Applying to the Transport Workers Act the tests suggested by Earl Cairns, the logical result is that licensing officers are invested with the power of issuing and renewing licences. But the power is directly related to and qualified by the duty cast by the statute upon all persons who desire to obtain licences. Such persons are bound to apply to the licensing officers, and the statute contemplates that the result of their application will be the issue of a licence or its renewal.

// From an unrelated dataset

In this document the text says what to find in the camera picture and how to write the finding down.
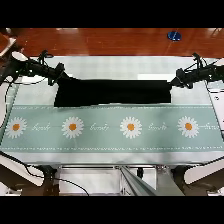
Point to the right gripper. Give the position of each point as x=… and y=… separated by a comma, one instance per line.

A mandamus should therefore go.
McTiernan J.
The prosecutor applied on 8th August 1931 to the respondent, in his capacity as a licensing officer, for a licence as a waterside worker under the Transport Workers Act, but the respondent refused to issue a licence to him. In these proceedings the prosecutor is asking for a mandamus to compel the respondent to issue to him a licence, in accordance with that application. The respondent assumed to refuse the prosecutor's application for a licence on a number of grounds, which are described in the affidavits. Upon a consideration of the statute as a whole, I think that Parliament intended that the licensing officer should be bound to issue a licence as a waterside worker to any person desiring to obtain such a licence who duly makes an application to the licensing officer in the manner provided by sec. 6. In other words, I think that the licensing officer was empowered by sec. 7 to issue a licence, where an application is made under sec. 6, in order that "any person desiring to obtain a licence" should be able to obtain it (Julius v Lord Bishop of Oxford[11]; R. v Metropolitan Police Commissioner; Ex parte Holloway[12], overruling R. v Metropolitan Police Commissioner; Ex parte Pearce[13]. See also Ex parte Nyberg; In re Nicholson[14]; Byrne v Armstrong[15]). Therefore, I think that the order nisi should be made absolute.
I wish to express my concurrence in the joint opinion of my brothers Rich and Dixon that the holder of a licence as a waterside worker is entitled as of right to the renewal of such licence upon making an application for that purpose, in the manner and within the period mentioned in sec. 9. The section does not expressly say that such an application should be made to the licensing officer, but it appears by the form prescribed to be used for an application for renewal of a licence—and it is also, I think, a matter of necessary intendment—that the application for such a renewal should be made to the licensing officer. By the prescribed form it also appears that the licence is "renewed by endorsement."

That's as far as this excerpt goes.